- [What you should do]: Word for word, set down the full listing below.
# # #
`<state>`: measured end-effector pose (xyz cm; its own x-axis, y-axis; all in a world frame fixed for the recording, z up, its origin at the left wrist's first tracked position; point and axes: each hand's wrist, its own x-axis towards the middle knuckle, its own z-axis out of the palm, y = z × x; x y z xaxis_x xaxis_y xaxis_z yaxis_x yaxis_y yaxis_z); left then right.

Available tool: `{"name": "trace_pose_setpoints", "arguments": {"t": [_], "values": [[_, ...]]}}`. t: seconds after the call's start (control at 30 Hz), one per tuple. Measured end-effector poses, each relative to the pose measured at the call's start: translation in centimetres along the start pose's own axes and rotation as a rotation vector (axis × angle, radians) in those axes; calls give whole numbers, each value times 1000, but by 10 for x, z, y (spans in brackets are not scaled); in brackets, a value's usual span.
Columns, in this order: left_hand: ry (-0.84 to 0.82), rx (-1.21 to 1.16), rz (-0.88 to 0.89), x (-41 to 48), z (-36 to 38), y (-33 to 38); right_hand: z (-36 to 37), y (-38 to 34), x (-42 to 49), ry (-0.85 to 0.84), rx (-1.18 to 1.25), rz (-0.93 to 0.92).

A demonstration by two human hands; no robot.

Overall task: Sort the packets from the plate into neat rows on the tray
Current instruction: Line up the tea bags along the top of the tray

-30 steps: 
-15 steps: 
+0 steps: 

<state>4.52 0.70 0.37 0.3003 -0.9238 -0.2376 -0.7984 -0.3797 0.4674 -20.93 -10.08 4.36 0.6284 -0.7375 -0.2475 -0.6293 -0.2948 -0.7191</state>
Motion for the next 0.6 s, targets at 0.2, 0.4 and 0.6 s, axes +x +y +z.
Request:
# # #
- [Written reply]:
`<state>`: measured end-effector pose (xyz cm; its own x-axis, y-axis; all in a world frame fixed for the recording, z up, its origin at the left wrist's first tracked position; point and axes: each hand's wrist, its own x-axis towards the middle knuckle, its own z-axis out of the palm, y = z × x; x y z xaxis_x xaxis_y xaxis_z yaxis_x yaxis_y yaxis_z); left then right.

Available tool: `{"name": "trace_pose_setpoints", "arguments": {"t": [_], "values": [[_, ...]]}}`. t: seconds after the call's start (control at 30 Hz), one per tuple. Measured end-effector poses, each relative to the pose measured at the call's start: translation in centimetres along the start pose's own axes and rotation as a rotation vector (axis × angle, radians) in those axes; calls give whole numbers, each value times 1000, but by 10 for x, z, y (spans in brackets are not scaled); in brackets, a value's usual span.
Columns, in this order: left_hand: ry (-0.84 to 0.82), rx (-1.21 to 1.16), rz (-0.88 to 0.89), x (-41 to 48), z (-36 to 38), y (-33 to 38); right_hand: z (-36 to 37), y (-38 to 34), x (-42 to 49), ry (-0.85 to 0.84), rx (-1.18 to 1.25), rz (-0.93 to 0.92).

A demonstration by two human hands; no robot.

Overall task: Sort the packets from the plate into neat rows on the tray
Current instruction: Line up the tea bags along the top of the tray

-30 steps: 
-15 steps: 
+0 steps: 

<state>4.52 0.70 0.37 0.3003 -0.9238 -0.2376 -0.7984 -0.3797 0.4674 -20.93 -10.08 4.36 0.6284 -0.7375 -0.2475 -0.6293 -0.2948 -0.7191</state>
Motion for the next 0.6 s, targets at 0.2, 0.4 and 0.6 s, axes +x +y +z.
Request:

The answer has been fully stated.